■ Assignment ■
Below are some records. Return exactly the lines from the one containing "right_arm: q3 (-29" through the one containing "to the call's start", both included, and only those.

■ Collected data ■
#####
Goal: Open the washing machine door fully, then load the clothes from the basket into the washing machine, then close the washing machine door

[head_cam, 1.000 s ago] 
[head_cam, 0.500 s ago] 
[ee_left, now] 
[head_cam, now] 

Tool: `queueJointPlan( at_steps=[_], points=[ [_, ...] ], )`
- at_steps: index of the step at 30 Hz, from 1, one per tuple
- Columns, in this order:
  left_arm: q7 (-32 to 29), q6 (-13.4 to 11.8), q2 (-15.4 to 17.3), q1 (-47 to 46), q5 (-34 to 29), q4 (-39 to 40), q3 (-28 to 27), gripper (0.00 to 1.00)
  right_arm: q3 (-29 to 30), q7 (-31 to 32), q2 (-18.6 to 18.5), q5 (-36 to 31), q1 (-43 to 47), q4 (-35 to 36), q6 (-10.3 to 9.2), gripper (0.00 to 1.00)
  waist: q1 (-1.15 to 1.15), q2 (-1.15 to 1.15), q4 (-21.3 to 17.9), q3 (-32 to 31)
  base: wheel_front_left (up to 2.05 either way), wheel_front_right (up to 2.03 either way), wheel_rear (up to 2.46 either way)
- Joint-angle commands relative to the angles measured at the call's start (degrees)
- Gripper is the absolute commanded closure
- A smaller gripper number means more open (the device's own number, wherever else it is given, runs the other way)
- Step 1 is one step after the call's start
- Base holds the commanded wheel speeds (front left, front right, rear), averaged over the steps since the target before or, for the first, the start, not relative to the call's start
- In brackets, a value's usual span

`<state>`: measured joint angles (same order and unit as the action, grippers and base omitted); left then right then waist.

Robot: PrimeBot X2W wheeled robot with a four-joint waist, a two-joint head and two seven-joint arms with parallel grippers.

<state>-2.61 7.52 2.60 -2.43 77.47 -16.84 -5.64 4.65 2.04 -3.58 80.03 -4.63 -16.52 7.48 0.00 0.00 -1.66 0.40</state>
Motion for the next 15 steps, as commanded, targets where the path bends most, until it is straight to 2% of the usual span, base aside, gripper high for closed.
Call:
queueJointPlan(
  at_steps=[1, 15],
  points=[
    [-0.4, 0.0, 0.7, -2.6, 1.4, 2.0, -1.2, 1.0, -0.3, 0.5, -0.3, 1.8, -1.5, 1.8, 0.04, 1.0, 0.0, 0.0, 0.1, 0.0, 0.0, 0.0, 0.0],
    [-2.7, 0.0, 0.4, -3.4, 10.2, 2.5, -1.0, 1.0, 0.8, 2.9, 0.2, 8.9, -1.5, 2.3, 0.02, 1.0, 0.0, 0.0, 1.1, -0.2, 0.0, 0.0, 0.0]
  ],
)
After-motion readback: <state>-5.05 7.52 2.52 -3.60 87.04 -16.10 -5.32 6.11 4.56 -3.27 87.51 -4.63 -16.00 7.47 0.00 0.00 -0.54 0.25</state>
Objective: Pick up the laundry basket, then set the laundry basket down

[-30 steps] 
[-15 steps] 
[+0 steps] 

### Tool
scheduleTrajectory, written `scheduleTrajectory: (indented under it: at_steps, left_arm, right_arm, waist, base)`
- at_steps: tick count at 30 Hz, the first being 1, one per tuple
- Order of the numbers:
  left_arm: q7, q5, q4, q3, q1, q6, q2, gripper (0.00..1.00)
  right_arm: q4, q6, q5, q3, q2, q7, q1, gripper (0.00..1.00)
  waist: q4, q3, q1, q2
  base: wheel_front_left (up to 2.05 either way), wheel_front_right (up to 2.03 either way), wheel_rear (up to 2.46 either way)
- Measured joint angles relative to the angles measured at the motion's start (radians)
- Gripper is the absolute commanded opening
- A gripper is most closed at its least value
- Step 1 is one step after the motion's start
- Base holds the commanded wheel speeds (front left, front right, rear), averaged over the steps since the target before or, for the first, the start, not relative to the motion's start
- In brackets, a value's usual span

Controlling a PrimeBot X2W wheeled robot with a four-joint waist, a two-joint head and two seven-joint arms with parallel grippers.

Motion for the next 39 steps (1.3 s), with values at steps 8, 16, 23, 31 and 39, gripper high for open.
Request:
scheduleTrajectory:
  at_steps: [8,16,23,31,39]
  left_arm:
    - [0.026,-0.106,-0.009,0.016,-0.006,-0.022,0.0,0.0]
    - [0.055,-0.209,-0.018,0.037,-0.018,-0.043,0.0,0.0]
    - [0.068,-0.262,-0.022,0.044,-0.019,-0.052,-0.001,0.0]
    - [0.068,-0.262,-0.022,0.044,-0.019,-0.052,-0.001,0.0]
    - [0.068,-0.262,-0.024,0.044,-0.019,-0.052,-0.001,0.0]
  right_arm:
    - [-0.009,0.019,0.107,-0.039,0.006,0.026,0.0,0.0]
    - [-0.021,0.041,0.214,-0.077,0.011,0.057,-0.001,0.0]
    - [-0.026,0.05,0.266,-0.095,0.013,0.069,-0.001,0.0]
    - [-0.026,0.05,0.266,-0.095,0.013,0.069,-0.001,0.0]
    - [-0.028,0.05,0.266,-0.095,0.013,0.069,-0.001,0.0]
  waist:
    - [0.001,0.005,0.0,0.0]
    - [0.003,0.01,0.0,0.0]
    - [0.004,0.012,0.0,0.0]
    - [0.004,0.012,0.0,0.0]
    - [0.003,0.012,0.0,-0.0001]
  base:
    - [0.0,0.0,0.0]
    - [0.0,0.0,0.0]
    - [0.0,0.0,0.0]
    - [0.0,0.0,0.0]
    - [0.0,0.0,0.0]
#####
■ Response for this exercise ■
  right_arm: q3 (-29 to 30), q7 (-31 to 32), q2 (-18.6 to 18.5), q5 (-36 to 31), q1 (-43 to 47), q4 (-35 to 36), q6 (-10.3 to 9.2), gripper (0.00 to 1.00)
  waist: q1 (-1.15 to 1.15), q2 (-1.15 to 1.15), q4 (-21.3 to 17.9), q3 (-32 to 31)
  base: wheel_front_left (up to 2.05 either way), wheel_front_right (up to 2.03 either way), wheel_rear (up to 2.46 either way)
- Joint-angle commands relative to the angles measured at the call's start (degrees)
- Gripper is the absolute commanded closure
- A smaller gripper number means more open (the device's own number, wherever else it is given, runs the other way)
- Step 1 is one step after the call's start
- Base holds the commanded wheel speeds (front left, front right, rear), averaged over the steps since the target before or, for the first, the start, not relative to the call's start

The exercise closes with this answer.